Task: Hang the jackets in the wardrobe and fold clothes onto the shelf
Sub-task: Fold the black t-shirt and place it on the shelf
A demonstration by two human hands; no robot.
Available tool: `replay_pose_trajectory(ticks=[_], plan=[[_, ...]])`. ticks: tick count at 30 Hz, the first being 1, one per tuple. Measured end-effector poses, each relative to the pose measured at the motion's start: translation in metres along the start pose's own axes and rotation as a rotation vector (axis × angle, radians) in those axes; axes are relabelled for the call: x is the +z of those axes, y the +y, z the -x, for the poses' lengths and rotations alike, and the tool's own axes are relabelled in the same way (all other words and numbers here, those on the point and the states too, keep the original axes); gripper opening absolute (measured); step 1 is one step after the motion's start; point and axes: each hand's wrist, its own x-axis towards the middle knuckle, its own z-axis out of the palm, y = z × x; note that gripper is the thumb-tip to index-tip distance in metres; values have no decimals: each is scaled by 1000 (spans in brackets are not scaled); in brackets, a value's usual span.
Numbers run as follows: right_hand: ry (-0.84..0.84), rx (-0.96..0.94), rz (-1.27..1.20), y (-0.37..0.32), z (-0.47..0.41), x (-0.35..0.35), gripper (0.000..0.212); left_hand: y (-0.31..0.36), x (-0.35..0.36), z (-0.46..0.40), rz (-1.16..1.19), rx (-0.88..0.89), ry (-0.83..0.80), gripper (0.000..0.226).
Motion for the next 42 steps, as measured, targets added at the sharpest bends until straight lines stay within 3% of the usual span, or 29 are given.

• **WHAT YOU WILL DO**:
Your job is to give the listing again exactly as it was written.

• **RESPONSE FOR THIS EXERCISE**:
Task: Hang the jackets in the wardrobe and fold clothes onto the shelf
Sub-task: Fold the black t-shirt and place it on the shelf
A demonstration by two human hands; no robot.
Available tool: `replay_pose_trajectory(ticks=[_], plan=[[_, ...]])`. ticks: tick count at 30 Hz, the first being 1, one per tuple. Measured end-effector poses, each relative to the pose measured at the motion's start: translation in metres along the start pose's own axes and rotation as a rotation vector (axis × angle, radians) in those axes; axes are relabelled for the call: x is the +z of those axes, y the +y, z the -x, for the poses' lengths and rotations alike, and the tool's own axes are relabelled in the same way (all other words and numbers here, those on the point and the states too, keep the original axes); gripper opening absolute (measured); step 1 is one step after the motion's start; point and axes: each hand's wrist, its own x-axis towards the middle knuckle, its own z-axis out of the palm, y = z × x; note that gripper is the thumb-tip to index-tip distance in metres; values have no decimals: each is scaled by 1000 (spans in brackets are not scaled); in brackets, a value's usual span.
Numbers run as follows: right_hand: ry (-0.84..0.84), rx (-0.96..0.94), rz (-1.27..1.20), y (-0.37..0.32), z (-0.47..0.41), x (-0.35..0.35), gripper (0.000..0.212); left_hand: y (-0.31..0.36), x (-0.35..0.36), z (-0.46..0.40), rz (-1.16..1.19), rx (-0.88..0.89), ry (-0.83..0.80), gripper (0.000..0.226).
Motion for the next 42 steps, as measured, targets added at the sharpest bends until straight lines stay within 3% of the usual span, or 29 are given.

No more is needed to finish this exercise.